In order to push for young people's parliamentary inclusion, they first established negotiations with the Prime Minister Abbas El Fassi (Former MP (youth quotas) and PI youth secretary 2018 Int.). However, an immediate response was not forthcoming and the contacts with the government had to be relaunched several times. In the words of some activists, the youth quota was directly supported by ‘the State’ meaning that it had the king's support (former MP (youth quotas) and PI youth secretary 2018 Int.; Former USFP youth secretary and former MP (youth quotas) 2019 Int.; Former member of the USFP youth executive bureau 2019 Int.; Member of the PPS youth executive bureau 2019 Int.; Popular Movement (MP) party executive and former Minister of Youth and Sports 2019 Int.). This was illustrated by the central role of the Minister of Interior (who is the right-hand man of the king in government) during the negotiations.

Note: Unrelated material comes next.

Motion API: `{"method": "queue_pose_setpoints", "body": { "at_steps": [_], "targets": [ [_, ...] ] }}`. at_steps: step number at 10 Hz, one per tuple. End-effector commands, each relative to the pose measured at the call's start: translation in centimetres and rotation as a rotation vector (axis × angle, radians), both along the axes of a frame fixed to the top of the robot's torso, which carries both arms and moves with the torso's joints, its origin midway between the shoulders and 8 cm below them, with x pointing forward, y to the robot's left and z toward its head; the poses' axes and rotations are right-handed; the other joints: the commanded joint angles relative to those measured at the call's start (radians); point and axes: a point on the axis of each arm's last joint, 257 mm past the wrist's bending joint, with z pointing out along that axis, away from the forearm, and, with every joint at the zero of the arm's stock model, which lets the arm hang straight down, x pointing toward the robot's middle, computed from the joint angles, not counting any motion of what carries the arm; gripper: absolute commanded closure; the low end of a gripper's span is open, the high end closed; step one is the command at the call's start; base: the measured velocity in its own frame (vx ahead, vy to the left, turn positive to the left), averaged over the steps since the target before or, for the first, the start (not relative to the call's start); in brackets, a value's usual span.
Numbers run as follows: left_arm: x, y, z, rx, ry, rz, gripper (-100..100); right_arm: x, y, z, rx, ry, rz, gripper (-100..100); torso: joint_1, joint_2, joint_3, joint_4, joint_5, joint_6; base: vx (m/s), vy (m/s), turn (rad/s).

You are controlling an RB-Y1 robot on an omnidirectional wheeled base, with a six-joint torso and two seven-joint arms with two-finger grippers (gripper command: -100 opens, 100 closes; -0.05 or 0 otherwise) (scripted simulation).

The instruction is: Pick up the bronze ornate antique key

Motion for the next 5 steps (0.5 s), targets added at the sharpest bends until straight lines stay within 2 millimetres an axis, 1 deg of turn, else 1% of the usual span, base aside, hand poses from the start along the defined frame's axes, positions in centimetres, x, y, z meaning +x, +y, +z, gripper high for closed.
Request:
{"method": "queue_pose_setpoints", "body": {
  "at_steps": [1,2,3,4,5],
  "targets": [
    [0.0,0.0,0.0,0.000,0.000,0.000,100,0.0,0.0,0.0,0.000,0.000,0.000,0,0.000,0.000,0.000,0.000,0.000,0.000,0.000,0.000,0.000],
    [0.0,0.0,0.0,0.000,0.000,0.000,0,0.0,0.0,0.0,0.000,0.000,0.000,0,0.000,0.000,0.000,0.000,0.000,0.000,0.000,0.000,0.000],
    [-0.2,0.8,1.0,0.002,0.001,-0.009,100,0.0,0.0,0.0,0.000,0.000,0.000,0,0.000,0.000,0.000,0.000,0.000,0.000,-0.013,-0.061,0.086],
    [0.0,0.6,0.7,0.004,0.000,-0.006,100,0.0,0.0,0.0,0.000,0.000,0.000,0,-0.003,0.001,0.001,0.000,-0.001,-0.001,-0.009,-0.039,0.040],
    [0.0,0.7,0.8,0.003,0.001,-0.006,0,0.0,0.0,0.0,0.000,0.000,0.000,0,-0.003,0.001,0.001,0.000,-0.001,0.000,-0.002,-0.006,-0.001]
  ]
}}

One of the points of contention between the coalition and the Minister of Interior Taïeb Cherkaoui, was the establishment of the quota age limit: while the latter proposed 35 years, the Shabab Al-An coalition proposed instead to increase it to 40. This reflected not only the ageing of most youth wing leaders (who were nearer their 40s than their 30s) but also their perception of the quota as a tool to reward their commitment to the party. This turned the coalition into opportunists in the eyes of the M20F supporters: ‘in Morocco, the creation of the youth quota has been perceived as a kind of instrument to reward the loyalty and work of party activists, especially those who have remained faithful to the party and the official discourse … In the end, the youth quota has become a bone of contention among young party members: young people no longer fight for a future project to improve the situation of young people but fight to see who gets on the list’ (a member of the PPS youth executive bureau 2019 Int.). As happened years earlier with the incorporation of the institutional opposition into the governmental coalition of 1998 and their consequent rapprochement with the monarchy, youth wings were mirroring the same ambiguous rationales that their party leaders had exhibited previously.

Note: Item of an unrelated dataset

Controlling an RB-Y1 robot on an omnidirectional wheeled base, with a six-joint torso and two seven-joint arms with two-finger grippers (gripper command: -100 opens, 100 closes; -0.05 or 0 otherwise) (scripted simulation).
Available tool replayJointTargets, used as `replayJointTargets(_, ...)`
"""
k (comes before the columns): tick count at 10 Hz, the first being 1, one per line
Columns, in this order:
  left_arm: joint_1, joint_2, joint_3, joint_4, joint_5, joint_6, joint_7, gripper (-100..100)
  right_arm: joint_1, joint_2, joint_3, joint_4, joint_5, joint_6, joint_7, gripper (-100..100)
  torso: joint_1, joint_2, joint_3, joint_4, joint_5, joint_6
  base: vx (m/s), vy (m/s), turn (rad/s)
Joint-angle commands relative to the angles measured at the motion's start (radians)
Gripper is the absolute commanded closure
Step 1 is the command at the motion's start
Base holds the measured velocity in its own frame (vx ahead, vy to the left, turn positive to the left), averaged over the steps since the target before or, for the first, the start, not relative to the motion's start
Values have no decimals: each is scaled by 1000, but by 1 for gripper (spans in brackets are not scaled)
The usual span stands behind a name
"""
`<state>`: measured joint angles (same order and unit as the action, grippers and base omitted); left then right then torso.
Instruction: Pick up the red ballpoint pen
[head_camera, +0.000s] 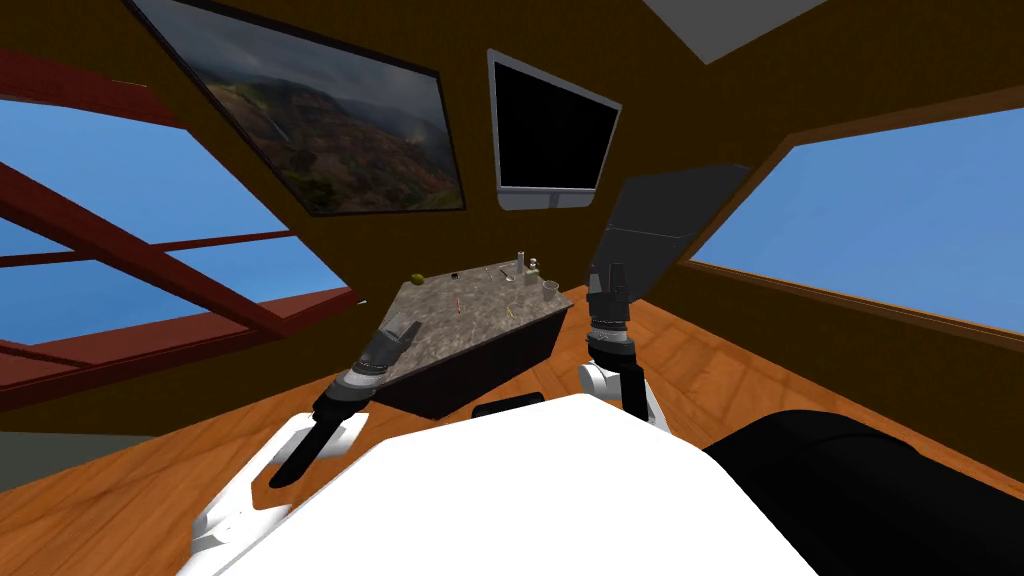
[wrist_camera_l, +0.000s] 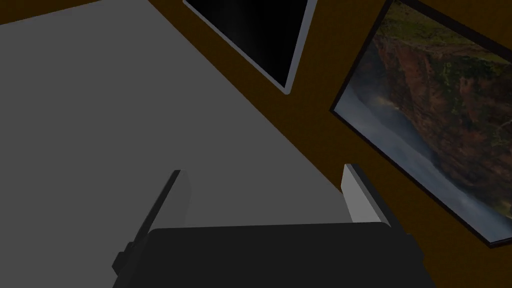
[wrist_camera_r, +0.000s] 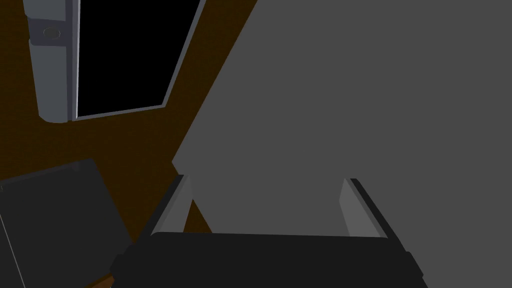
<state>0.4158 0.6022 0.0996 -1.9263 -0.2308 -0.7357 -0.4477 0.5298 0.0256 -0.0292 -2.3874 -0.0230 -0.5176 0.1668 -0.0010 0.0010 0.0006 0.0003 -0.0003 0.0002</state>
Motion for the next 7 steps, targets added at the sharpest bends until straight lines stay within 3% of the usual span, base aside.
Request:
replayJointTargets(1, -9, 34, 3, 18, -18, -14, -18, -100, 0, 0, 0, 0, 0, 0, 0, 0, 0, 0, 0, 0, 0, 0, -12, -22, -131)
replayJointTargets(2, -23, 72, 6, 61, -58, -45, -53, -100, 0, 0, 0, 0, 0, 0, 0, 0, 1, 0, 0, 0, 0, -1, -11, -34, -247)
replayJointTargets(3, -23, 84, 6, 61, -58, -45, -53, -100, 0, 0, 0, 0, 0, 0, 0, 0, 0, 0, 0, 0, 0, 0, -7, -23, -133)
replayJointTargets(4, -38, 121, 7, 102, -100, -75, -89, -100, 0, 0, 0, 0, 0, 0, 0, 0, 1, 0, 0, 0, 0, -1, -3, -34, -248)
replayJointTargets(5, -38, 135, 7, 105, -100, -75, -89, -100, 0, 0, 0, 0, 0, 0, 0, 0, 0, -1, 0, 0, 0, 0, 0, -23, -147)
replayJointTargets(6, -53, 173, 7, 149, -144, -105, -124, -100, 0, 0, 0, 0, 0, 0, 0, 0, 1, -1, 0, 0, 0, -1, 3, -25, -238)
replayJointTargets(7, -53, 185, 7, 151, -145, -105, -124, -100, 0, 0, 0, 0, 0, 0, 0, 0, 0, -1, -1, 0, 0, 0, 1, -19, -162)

The adoption process took several months, during which time discussions took place with other political actors, namely party leaders and other members of civil society, such as the National Council of Human Rights (Conseil National des Droits de l'Homme, CNDH). Most negotiations and interactions were held at the PI's headquarters in Rabat, where the coalition also mobilised the media by organising press conferences and public appearances (Al Bayane 2011). In spite of having the king's support, the coalition had run up against the resistance of their main party leaders as well as the women's movement. Whereas party leaders perceived the quota as a fast track to Parliament, the women's movement argued the young did not deserve the quota and felt threatened by male dominance. To counteract these objections, the coalition increased their visibility by organising additional public events, like youth marches in the north and south of the country and by drawing up a joint manifesto published in August 2011.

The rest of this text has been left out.